=== PROMPT ===
Stopping at the line that holds "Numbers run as", repeat the lines below exactly, starting from the very first and including that final line.

────────────────────────────────────────

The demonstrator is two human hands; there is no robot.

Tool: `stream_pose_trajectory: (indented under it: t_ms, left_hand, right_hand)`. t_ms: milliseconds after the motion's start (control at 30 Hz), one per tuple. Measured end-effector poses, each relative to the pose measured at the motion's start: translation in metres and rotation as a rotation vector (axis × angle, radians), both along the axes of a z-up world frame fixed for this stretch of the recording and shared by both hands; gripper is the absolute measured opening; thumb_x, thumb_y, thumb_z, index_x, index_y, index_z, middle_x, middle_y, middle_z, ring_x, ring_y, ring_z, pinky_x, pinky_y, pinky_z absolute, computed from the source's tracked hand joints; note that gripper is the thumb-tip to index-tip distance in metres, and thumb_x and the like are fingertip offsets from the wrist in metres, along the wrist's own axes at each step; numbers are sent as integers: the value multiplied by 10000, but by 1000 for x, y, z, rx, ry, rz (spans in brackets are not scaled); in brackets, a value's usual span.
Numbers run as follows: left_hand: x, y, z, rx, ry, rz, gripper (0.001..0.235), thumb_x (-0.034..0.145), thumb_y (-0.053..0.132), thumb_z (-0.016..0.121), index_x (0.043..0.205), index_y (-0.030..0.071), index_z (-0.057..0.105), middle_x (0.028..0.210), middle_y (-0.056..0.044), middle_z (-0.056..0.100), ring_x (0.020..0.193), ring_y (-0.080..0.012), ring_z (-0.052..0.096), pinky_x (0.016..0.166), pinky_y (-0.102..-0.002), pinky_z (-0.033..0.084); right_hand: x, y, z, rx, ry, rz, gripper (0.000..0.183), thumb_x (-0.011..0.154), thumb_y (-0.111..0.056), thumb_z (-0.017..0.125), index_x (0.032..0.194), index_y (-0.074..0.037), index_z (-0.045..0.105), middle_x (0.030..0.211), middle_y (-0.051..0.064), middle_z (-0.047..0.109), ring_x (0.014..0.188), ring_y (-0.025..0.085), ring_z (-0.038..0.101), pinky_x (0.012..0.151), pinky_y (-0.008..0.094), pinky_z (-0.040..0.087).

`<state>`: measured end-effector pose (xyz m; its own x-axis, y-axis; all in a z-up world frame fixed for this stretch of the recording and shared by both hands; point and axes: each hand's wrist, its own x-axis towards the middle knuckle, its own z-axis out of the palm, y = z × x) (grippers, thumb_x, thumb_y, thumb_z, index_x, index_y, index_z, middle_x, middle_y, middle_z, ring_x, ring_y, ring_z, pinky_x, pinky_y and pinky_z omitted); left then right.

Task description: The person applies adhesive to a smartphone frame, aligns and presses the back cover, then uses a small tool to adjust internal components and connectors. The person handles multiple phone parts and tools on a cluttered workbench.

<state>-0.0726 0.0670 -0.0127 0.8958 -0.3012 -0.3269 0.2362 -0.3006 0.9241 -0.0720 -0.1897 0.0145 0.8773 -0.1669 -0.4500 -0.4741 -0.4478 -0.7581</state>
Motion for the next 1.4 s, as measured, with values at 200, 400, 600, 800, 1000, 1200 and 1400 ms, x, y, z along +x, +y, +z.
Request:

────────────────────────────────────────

=== TASK SOLUTION ===
The demonstrator is two human hands; there is no robot.

Tool: `stream_pose_trajectory: (indented under it: t_ms, left_hand, right_hand)`. t_ms: milliseconds after the motion's start (control at 30 Hz), one per tuple. Measured end-effector poses, each relative to the pose measured at the motion's start: translation in metres and rotation as a rotation vector (axis × angle, radians), both along the axes of a z-up world frame fixed for this stretch of the recording and shared by both hands; gripper is the absolute measured opening; thumb_x, thumb_y, thumb_z, index_x, index_y, index_z, middle_x, middle_y, middle_z, ring_x, ring_y, ring_z, pinky_x, pinky_y, pinky_z absolute, computed from the source's tracked hand joints; note that gripper is the thumb-tip to index-tip distance in metres, and thumb_x and the like are fingertip offsets from the wrist in metres, along the wrist's own axes at each step; numbers are sent as integers: the value multiplied by 10000, but by 1000 for x, y, z, rx, ry, rz (spans in brackets are not scaled); in brackets, a value's usual span.
Numbers run as follows: left_hand: x, y, z, rx, ry, rz, gripper (0.001..0.235), thumb_x (-0.034..0.145), thumb_y (-0.053..0.132), thumb_z (-0.016..0.121), index_x (0.043..0.205), index_y (-0.030..0.071), index_z (-0.057..0.105), middle_x (0.028..0.210), middle_y (-0.056..0.044), middle_z (-0.056..0.100), ring_x (0.020..0.193), ring_y (-0.080..0.012), ring_z (-0.052..0.096), pinky_x (0.016..0.166), pinky_y (-0.102..-0.002), pinky_z (-0.033..0.084); right_hand: x, y, z, rx, ry, rz, gripper (0.000..0.183), thumb_x (-0.011..0.154), thumb_y (-0.111..0.056), thumb_z (-0.017..0.125), index_x (0.032..0.194), index_y (-0.074..0.037), index_z (-0.045..0.105), middle_x (0.030..0.211), middle_y (-0.051..0.064), middle_z (-0.047..0.109), ring_x (0.014..0.188), ring_y (-0.025..0.085), ring_z (-0.038..0.101), pinky_x (0.012..0.151), pinky_y (-0.008..0.094), pinky_z (-0.040..0.087).

None of the exercise remains to be done.